Tout romancier tire de la multitude des êtres virtuels qu'il y a en lui (comme du réel et des ressources de l'écriture) de quoi nourrir ses personnages. Parfois, il reconnaît ses filiations, cette paternité, dans des déclarations où il se situe par rapport à ses personnages. Mais il ne s'agit pas là d'une identification, de l'établissement d'un protocole nominal d'autofiction. Davantage, il arrive aussi qu'un écrivain désigne dans son œuvre un ou plusieurs porte-parole, un personnage dont il se sent très proche, qui exprime le plus fidèlement sa vision du monde. Ainsi Forster, en réponse à la question d'un journaliste :

"Int. : Certains de vos personnages ne vous représentent-ils pas un peu ? Forster : Rickie plus que tout autre. Philip aussi. Et Cecil (...) a quelque chose de Philip" (Forster, 1967, p. 64).
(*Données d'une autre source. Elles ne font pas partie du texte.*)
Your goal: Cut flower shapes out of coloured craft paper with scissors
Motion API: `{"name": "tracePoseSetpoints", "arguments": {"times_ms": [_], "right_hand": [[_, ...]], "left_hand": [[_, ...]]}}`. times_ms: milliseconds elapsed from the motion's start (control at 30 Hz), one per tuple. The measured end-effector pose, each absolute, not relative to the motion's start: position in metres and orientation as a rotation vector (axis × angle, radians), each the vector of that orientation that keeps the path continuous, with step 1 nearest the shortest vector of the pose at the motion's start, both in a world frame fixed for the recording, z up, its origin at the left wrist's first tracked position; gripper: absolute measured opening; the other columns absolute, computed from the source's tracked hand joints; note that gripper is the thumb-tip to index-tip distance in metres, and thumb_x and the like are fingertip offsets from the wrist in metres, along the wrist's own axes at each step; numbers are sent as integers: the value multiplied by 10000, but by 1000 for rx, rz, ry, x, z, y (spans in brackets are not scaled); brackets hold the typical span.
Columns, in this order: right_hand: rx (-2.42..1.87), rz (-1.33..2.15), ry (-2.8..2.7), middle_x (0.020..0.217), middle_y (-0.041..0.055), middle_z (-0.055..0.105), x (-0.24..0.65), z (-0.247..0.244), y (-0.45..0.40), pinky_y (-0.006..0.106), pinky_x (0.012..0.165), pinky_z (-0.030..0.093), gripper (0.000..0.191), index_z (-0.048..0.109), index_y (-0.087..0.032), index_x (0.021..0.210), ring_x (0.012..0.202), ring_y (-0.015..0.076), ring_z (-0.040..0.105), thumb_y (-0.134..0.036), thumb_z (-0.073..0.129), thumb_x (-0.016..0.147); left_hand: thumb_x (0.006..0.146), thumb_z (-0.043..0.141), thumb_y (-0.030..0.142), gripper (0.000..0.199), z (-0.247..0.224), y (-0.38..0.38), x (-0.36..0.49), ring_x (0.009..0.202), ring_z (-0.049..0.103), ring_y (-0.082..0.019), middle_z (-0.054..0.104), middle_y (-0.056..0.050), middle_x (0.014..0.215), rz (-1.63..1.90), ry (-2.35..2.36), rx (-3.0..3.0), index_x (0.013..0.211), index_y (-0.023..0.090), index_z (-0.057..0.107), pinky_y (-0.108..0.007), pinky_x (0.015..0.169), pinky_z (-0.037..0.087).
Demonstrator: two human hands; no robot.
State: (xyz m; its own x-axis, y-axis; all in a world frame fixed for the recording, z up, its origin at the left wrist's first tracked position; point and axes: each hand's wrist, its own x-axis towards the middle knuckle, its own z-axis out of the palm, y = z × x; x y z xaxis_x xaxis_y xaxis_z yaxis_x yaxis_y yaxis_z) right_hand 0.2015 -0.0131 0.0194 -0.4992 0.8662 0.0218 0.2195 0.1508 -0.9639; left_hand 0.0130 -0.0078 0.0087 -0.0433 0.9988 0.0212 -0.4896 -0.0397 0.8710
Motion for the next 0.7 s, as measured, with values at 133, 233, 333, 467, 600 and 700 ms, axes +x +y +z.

En évoquant ces personnages de The longest journey, de Were the Angels

Fear to Tread et de A room with view, Forster indique que ceux dont il se sent le

désigne ses représentants implicites, ses portes-paroles dans ses fictions. De telles indications épitextuelles sont toujours utiles pour la critique d'un auteur. Elles permettent de comprendre le sens qu'il donnait à ses œuvres. Mais il n'est pas possible d'en faire le support d'un protocole nominal. De tels personnages ne constituent pas des fictionnalisations de leur auteur.

D'une façon générale, il convient donc d'être très circonspect avec les formules épitextuelles du type "X, c'est moi". Le plus souvent, il ne s'agit que de désigner une source ou / et un porte-parole. Si l’on prenait de telles déclarations à la lettre, une grande partie de la littérature moderne deviendrait autofictive, ce qui serait confondre source subjective, signification et fictionnalisation.